[Data entries]
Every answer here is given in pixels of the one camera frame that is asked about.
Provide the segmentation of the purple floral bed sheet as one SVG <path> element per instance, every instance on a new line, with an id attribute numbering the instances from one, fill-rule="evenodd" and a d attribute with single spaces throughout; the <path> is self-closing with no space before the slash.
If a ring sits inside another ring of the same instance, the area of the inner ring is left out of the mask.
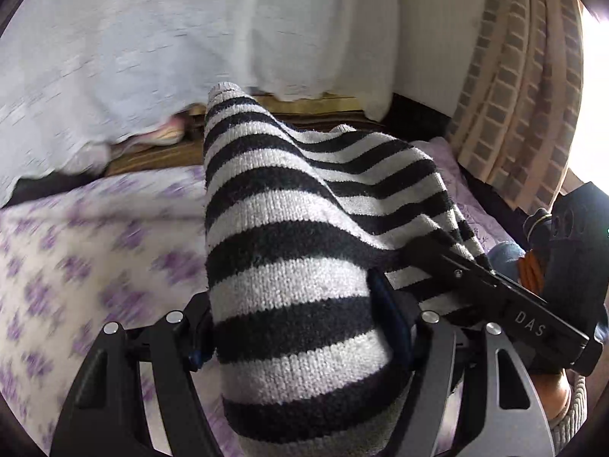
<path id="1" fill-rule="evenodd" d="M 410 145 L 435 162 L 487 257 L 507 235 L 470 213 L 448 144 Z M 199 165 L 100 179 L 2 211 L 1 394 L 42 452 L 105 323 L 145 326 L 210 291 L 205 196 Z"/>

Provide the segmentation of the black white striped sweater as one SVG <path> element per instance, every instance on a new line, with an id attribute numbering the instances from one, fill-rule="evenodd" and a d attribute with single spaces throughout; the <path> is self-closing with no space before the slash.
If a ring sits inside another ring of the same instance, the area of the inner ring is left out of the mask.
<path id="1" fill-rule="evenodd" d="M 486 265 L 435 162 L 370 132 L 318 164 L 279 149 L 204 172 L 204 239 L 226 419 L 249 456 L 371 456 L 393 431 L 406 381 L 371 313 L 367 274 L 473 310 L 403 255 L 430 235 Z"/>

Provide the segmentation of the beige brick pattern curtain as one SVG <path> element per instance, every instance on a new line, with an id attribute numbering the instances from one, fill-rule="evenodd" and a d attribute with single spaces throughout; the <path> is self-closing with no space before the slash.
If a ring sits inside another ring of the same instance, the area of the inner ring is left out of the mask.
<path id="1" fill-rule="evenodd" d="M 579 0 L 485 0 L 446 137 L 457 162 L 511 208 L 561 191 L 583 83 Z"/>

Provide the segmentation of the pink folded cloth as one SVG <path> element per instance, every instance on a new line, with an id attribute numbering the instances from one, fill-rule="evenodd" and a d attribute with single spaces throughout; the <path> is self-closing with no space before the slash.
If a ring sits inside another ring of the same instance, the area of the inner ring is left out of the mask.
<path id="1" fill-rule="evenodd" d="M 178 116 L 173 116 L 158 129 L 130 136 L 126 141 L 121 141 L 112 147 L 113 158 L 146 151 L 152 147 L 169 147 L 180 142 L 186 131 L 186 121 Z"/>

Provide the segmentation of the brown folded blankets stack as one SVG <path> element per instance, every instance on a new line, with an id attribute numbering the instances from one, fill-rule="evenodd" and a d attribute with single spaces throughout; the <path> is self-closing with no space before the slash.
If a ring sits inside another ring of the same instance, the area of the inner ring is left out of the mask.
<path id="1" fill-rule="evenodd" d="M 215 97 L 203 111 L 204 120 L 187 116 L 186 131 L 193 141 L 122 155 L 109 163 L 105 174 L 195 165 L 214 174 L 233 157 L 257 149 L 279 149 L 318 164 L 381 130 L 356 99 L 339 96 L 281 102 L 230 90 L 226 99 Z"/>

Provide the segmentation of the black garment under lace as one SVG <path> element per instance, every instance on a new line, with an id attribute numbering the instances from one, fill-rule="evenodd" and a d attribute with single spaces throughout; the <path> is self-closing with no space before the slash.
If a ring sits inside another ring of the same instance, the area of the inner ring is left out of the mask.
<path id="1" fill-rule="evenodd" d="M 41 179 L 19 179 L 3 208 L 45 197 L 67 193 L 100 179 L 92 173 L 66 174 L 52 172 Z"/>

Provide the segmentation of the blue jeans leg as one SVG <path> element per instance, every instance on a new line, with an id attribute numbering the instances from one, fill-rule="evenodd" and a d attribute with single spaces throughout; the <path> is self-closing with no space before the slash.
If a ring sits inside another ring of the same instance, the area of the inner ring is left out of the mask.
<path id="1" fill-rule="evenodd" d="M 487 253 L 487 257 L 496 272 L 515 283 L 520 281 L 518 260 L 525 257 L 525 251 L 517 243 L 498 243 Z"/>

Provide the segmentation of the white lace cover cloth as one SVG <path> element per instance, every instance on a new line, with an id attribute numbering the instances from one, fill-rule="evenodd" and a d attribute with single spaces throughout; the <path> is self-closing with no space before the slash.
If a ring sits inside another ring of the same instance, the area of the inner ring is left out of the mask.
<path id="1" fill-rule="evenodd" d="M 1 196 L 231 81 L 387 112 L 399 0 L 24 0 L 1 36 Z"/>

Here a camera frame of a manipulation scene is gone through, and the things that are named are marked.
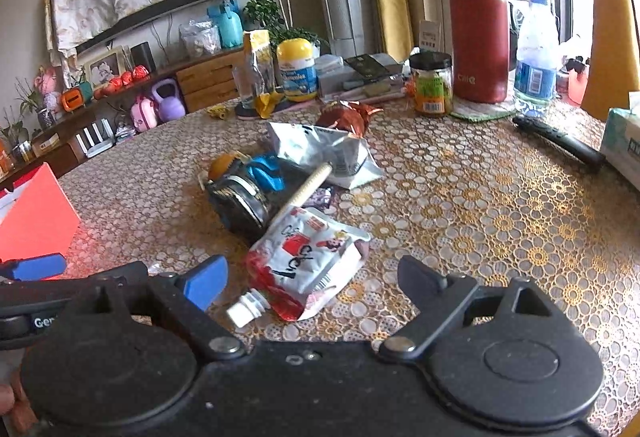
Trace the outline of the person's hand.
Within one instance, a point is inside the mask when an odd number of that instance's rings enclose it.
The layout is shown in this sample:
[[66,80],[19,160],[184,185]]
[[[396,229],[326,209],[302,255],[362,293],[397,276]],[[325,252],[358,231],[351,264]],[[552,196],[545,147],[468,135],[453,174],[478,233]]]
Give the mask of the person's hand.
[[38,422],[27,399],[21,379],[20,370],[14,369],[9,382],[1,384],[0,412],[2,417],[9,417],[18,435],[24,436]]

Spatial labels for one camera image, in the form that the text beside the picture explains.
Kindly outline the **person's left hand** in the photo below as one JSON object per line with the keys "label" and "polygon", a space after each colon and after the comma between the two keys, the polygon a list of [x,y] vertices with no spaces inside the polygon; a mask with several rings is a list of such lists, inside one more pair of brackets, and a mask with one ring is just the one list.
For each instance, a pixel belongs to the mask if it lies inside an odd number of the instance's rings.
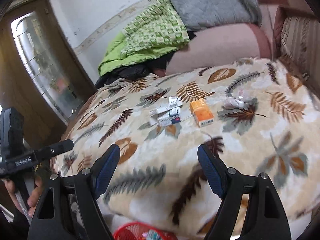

_ABOUT THIS TASK_:
Nothing but the lines from the line containing "Spatial labels for" through the end of the data, both ends included, is to be reproduced, exactly as written and without the pictures.

_EXPECTED ANSWER_:
Spatial labels for one camera image, in the form that the text beside the picture explains.
Kindly outline the **person's left hand** in the photo below as one JSON object per line with the keys "label" and "polygon", a space after each colon and after the comma between the two keys, the polygon a list of [x,y] vertices with no spaces inside the polygon; a mask with several rings is a list of such lists, inside one more pair of brackets, and a mask with one ring is just the one list.
For each instance, a pixel belongs to the mask if it lies inside an odd number of the instance's rings.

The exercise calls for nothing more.